> **DIRECTIONS FOR THIS TASK**:
Search the material below for the string "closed" and extract each line that has it.

> **THE INPUT**:
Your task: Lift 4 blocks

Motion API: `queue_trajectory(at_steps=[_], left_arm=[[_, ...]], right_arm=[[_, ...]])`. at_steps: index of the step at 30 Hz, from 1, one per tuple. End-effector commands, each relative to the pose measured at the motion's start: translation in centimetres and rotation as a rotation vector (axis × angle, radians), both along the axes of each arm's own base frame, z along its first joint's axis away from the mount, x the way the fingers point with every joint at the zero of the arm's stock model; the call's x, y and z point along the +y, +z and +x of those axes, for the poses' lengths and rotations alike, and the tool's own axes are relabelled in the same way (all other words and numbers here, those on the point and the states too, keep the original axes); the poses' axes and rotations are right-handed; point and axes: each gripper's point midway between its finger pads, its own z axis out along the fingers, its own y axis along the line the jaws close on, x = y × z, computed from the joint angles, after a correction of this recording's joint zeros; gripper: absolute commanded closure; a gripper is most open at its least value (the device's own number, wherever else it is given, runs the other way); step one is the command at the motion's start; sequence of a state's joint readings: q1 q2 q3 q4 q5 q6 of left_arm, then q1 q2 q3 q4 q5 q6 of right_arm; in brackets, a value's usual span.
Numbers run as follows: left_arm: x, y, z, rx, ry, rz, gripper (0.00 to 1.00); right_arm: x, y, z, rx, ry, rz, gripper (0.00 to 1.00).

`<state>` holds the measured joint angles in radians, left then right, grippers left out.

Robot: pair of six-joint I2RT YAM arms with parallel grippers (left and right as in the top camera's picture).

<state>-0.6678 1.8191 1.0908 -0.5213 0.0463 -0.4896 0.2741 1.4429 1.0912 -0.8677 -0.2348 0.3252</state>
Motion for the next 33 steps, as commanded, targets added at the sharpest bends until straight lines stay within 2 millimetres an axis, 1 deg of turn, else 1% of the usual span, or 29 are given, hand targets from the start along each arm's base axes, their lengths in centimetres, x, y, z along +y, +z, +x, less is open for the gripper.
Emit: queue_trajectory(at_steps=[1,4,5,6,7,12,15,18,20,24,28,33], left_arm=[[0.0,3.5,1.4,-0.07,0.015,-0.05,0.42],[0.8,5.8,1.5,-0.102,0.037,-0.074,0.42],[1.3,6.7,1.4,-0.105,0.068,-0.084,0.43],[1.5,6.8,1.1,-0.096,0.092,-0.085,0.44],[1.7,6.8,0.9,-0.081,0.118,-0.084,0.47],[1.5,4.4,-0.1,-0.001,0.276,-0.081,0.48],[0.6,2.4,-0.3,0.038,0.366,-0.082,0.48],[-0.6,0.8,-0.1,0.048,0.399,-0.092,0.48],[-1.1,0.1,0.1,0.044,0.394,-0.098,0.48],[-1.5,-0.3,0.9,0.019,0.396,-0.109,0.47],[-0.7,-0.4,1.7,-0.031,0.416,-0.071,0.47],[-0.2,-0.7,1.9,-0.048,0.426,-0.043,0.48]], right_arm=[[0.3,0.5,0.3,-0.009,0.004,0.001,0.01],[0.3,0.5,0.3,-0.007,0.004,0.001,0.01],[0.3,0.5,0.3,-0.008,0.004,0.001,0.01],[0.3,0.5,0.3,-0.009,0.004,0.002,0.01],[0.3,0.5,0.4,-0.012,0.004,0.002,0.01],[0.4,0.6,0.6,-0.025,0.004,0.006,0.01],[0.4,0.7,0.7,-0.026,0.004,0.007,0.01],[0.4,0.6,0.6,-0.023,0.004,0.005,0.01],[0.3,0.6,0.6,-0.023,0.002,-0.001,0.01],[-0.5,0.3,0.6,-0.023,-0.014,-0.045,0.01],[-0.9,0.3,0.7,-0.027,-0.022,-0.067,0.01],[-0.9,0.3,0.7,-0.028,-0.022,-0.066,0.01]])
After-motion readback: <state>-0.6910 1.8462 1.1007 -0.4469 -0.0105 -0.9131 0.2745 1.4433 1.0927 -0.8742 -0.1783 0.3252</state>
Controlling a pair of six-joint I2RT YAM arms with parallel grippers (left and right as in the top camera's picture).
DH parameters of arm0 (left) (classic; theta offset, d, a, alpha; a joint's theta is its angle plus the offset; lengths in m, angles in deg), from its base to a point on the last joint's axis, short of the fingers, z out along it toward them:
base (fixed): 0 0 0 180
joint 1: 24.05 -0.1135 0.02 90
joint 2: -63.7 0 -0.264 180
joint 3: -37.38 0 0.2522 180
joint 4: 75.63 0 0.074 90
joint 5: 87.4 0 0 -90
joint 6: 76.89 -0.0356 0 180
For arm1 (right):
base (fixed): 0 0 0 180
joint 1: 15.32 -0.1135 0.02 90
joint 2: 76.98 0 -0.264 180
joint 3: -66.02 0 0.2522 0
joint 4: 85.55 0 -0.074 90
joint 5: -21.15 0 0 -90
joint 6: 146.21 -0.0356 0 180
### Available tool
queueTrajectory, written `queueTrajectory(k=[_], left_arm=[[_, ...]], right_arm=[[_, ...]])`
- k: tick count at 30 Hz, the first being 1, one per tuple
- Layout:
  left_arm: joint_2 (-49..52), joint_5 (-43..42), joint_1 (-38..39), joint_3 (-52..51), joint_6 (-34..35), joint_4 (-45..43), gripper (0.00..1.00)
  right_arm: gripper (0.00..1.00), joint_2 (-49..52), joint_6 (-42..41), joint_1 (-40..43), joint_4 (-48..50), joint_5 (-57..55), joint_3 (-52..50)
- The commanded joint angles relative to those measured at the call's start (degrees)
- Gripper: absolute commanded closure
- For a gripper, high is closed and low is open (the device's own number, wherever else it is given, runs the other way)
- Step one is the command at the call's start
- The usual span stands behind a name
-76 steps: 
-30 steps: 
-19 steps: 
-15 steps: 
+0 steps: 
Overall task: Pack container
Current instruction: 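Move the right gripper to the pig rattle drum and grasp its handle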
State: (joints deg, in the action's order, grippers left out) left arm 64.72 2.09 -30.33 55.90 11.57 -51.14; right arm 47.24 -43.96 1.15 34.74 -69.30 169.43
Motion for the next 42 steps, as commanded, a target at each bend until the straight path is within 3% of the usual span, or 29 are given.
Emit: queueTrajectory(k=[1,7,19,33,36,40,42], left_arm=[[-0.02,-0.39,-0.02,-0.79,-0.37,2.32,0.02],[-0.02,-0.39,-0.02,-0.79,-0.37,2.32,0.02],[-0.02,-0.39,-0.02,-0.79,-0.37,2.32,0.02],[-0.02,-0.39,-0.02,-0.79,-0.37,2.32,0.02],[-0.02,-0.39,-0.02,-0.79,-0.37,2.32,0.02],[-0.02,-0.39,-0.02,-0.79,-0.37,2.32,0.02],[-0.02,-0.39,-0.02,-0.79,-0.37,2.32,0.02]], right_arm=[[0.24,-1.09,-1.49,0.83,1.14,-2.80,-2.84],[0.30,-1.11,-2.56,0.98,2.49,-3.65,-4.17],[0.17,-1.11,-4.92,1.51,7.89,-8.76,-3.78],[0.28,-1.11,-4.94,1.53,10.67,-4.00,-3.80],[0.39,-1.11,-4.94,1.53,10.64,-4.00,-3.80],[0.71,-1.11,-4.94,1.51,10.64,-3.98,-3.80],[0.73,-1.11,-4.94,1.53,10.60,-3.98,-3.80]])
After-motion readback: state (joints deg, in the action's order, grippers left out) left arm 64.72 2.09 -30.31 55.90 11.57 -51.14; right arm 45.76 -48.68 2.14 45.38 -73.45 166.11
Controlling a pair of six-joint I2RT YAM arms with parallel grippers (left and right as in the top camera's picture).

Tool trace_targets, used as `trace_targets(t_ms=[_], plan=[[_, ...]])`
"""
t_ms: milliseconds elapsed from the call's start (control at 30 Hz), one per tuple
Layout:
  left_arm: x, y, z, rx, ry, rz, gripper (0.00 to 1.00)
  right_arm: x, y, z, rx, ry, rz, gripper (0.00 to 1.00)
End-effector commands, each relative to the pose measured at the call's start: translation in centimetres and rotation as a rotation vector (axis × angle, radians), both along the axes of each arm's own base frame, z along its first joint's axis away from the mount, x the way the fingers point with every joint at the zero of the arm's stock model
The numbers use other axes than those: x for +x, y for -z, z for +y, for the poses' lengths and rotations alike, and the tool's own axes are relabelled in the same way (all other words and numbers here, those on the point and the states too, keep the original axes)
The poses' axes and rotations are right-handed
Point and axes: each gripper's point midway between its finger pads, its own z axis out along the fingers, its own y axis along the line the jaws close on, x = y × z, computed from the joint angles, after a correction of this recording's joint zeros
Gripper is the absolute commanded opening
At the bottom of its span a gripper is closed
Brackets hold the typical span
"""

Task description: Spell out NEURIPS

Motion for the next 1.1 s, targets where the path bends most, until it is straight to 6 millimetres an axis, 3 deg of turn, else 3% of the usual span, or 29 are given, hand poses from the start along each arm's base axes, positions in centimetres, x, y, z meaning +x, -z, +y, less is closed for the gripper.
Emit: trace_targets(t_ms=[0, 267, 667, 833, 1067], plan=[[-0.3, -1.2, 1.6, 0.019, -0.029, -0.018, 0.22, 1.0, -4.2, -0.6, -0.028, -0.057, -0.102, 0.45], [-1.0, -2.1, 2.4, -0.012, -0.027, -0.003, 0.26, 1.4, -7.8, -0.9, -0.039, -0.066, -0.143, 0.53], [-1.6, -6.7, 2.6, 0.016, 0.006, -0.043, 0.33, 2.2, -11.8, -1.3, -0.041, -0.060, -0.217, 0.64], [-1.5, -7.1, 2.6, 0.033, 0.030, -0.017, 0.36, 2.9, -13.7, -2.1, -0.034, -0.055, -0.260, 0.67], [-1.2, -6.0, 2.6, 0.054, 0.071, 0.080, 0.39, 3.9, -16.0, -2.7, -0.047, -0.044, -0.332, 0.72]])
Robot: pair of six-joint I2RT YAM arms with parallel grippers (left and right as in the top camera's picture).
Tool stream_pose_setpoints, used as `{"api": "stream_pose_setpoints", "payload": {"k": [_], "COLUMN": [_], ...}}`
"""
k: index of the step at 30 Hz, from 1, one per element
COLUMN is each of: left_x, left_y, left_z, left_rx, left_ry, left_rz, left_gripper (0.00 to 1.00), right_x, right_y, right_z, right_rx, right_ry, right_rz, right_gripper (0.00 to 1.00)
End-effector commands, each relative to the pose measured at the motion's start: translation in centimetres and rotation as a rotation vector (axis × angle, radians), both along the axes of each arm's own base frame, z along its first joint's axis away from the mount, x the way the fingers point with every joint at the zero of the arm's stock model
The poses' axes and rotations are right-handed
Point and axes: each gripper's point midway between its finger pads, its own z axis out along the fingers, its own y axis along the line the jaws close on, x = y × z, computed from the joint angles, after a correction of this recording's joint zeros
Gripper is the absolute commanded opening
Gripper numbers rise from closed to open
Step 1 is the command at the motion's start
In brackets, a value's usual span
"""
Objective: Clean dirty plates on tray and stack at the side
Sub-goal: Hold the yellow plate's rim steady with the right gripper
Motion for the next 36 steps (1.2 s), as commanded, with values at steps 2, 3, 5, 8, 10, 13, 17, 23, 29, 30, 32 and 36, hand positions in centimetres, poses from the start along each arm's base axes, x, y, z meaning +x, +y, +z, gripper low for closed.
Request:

> **RESPONSE BELOW**:
- For a gripper, high is closed and low is open (the device's own number, wherever else it is given, runs the other way)
At the bottom of its span a gripper is closed
Motion for the next 1.1 s, targets where the path bends most, until it is straight to 6 millimetres an axis, 3 deg of turn, else 3% of the usual span, or 29 are given, hand poses from the start along each arm's base axes, positions in centimetres, x, y, z meaning +x, -z, +y, less is closed for the gripper.
Gripper numbers rise from closed to open
Motion for the next 36 steps (1.2 s), as commanded, with values at steps 2, 3, 5, 8, 10, 13, 17, 23, 29, 30, 32 and 36, hand positions in centimetres, poses from the start along each arm's base axes, x, y, z meaning +x, +y, +z, gripper low for closed.

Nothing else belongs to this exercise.